Urban Marketing Group Staff



When one of the District’s most formidable disc jockeys, DJ QuickSilva, takes to the stage as part of a varied yet talented lineup of entertainers during this year’s Summer Spirit Festival in early August, many of his listeners probably won’t know the daunting challenges he once faced but somehow managed to overcome.

In fact, given the cards he held during his youth, it’s nothing short of amazing that now at 37, the husband, father, nightclub owner, entertainer and highly-sought-after DJ could even muster the fortitude needed to remain focused and positive, refusing to allow his circumstances to define his future or circumvent his potential.

Thus, while he’s racked up a bevy of awards, successfully branded himself both regionally and nationally and owns one of the largest nightclubs in the U.S. in his beloved hometown of East Baltimore — a city long-associated with crime and economic decay — he says his objective remains the same: “I want to show the next generation, those who look like me, that you can come from Baltimore and still become somebody — that it’s possible.”

“I started my career as a DJ when I was only 10 after seeing the movie ‘Beat Street’ and remember asking my parents for a set of turntables for Christmas. That was the beginning, 1990, and I’ve never looked back,” he said, noting that after turning pro in 1994 and quickly asserting himself in both nightclubs and on the airwaves, he only wanted one thing: to make himself the first and the best “QuickSilva” that he could.

“It’s important to me that people understand that even if you’ve faced or face circumstances similar or even worse than what I endured during my youth, you can make it as long as you don’t give up,” he said.

Consider this: at 10, his mother died from cancer; at 13, he faced permanent paralysis following a gunshot wound — regaining the ability to walk nine months after his injury; at 18, his father died, leaving him and his two brothers, one older, one younger, alone with no option but to forge for themselves.

He says his brothers looked for ways to numb both the pain and devastating losses they’d collectively suffered. But he looked in more positive directions for solutions that would help him overcome the unfortunate vicissitudes of his childhood.

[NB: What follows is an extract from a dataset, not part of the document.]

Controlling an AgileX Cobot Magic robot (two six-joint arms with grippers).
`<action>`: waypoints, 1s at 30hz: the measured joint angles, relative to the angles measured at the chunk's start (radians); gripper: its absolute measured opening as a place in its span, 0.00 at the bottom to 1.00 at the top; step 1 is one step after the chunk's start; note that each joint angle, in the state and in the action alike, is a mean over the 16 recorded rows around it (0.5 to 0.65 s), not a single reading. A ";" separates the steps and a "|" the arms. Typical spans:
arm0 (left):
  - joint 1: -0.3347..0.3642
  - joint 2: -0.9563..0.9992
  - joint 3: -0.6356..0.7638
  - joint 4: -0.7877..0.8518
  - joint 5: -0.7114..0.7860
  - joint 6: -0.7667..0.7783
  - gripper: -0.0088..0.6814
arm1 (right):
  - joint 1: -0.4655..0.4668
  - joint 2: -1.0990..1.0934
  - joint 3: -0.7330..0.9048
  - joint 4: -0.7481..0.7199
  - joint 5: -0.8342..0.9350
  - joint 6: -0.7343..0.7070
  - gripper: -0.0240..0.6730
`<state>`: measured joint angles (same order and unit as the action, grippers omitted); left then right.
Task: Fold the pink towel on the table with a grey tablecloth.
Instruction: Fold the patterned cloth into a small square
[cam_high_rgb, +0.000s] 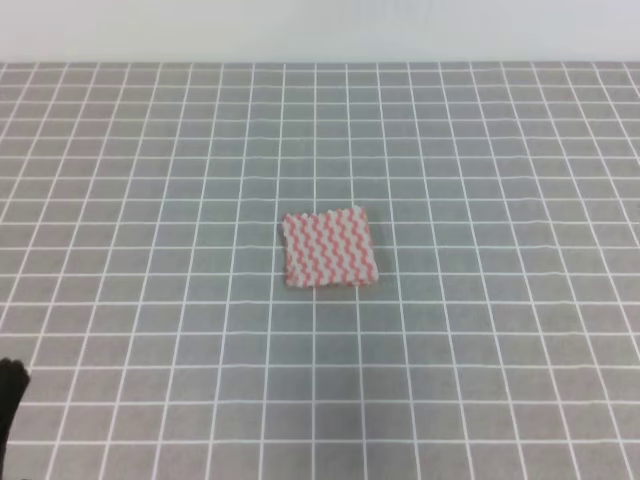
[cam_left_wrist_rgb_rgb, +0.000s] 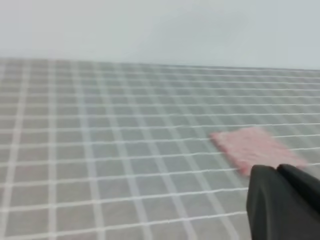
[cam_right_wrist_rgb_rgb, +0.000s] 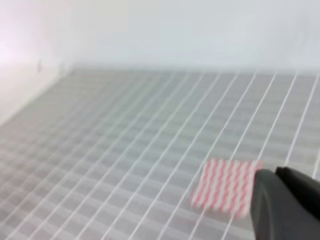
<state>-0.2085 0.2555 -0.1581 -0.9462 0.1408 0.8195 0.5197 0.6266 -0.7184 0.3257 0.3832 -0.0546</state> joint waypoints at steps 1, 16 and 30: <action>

“I stayed focused on my music always believing that it would one day save my life,” he said. “Music is still my life. I play everything from hip-hop to R&B, from reggae, dancehall, go-go, gospel and calypso and view myself as an entertainer who happens to DJ.”

“It’s important for me to clearly illustrate that the negative stereotypes about us, folks who came from the tough streets of Baltimore, Black folks, fall far short of accurately describing who we are or what we can accomplish,” said the clearly proud father of two who recently marked his ninth wedding anniversary.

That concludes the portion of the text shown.